# Exercise directions:
Write out exactly what each line says, starting with the first line below and ending on the one with "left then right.".

# Data listing:
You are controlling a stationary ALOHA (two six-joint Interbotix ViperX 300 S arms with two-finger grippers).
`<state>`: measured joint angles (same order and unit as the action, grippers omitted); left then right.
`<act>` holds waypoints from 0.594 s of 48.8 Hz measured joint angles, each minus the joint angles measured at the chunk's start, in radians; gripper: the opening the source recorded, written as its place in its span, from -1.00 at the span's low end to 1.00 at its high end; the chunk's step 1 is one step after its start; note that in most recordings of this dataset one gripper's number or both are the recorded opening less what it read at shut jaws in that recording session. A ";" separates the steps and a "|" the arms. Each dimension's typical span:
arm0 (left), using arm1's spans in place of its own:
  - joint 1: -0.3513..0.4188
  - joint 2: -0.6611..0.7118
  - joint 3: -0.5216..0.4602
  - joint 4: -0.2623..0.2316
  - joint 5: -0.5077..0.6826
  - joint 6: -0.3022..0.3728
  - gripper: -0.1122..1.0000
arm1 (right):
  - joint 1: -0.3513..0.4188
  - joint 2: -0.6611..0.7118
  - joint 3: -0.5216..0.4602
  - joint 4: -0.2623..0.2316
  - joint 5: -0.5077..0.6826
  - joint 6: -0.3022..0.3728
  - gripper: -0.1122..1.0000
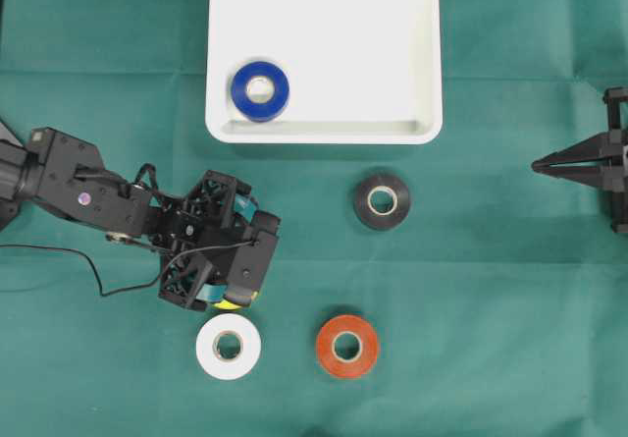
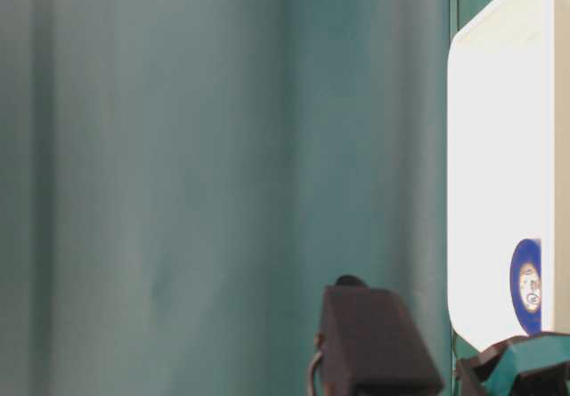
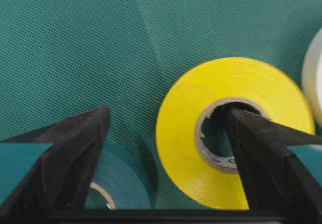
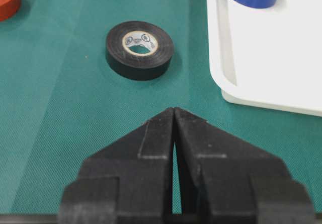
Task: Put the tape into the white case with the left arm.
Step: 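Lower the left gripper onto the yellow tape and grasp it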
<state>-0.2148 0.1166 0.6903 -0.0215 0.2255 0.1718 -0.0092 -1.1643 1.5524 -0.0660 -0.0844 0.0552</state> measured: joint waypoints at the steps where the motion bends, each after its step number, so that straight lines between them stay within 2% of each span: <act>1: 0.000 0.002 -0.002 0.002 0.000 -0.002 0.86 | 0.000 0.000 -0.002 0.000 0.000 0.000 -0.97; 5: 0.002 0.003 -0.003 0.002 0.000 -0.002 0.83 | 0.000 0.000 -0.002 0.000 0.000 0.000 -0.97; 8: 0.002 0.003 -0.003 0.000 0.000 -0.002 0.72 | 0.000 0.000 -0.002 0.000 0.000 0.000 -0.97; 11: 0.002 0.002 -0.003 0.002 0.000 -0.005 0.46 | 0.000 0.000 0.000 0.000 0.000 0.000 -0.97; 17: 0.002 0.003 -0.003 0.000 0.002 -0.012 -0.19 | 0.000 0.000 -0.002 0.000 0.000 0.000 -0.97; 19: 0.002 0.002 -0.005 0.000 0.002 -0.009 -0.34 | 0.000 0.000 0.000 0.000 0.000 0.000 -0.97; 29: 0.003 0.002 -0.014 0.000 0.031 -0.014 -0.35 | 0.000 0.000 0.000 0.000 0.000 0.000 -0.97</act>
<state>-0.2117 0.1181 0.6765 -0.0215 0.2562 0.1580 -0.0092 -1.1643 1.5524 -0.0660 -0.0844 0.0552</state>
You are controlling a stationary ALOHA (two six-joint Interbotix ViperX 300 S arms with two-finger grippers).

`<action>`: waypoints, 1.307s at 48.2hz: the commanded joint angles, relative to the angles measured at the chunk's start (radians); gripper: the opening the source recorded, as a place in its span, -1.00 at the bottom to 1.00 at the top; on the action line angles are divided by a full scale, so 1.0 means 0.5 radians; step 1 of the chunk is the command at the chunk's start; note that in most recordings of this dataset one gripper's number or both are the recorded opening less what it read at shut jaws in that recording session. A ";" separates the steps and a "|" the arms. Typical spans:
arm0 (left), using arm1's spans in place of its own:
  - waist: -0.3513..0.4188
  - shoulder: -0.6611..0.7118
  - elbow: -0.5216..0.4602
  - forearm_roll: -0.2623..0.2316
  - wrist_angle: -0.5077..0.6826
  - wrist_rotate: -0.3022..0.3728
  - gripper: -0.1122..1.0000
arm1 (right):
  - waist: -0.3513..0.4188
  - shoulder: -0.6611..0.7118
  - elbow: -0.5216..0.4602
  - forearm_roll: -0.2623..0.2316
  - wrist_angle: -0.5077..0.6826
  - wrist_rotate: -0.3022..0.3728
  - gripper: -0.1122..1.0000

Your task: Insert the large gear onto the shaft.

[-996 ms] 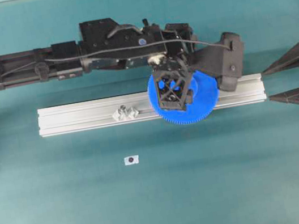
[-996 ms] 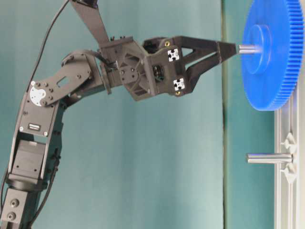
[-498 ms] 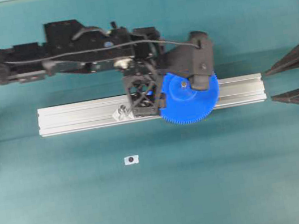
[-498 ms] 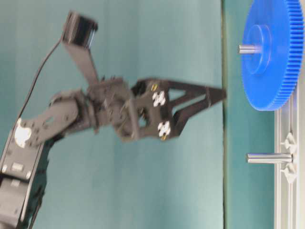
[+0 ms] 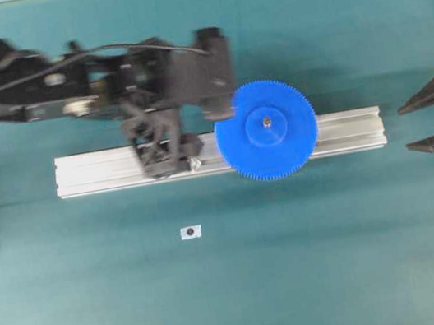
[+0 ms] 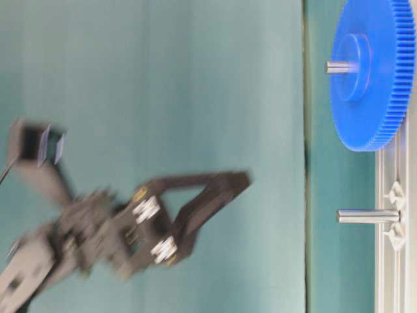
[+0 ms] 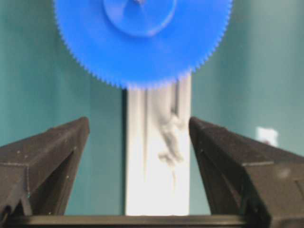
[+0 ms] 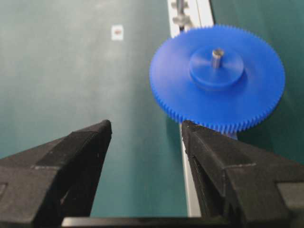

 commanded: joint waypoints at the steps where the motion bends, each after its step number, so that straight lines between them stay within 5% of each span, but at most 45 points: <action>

# Result of the task:
You are controlling a stationary ALOHA (two six-joint Interbotix ViperX 300 S arms with two-finger grippers).
`<state>`: measured joint angles (same order and unit as the action, grippers omitted); left then right.

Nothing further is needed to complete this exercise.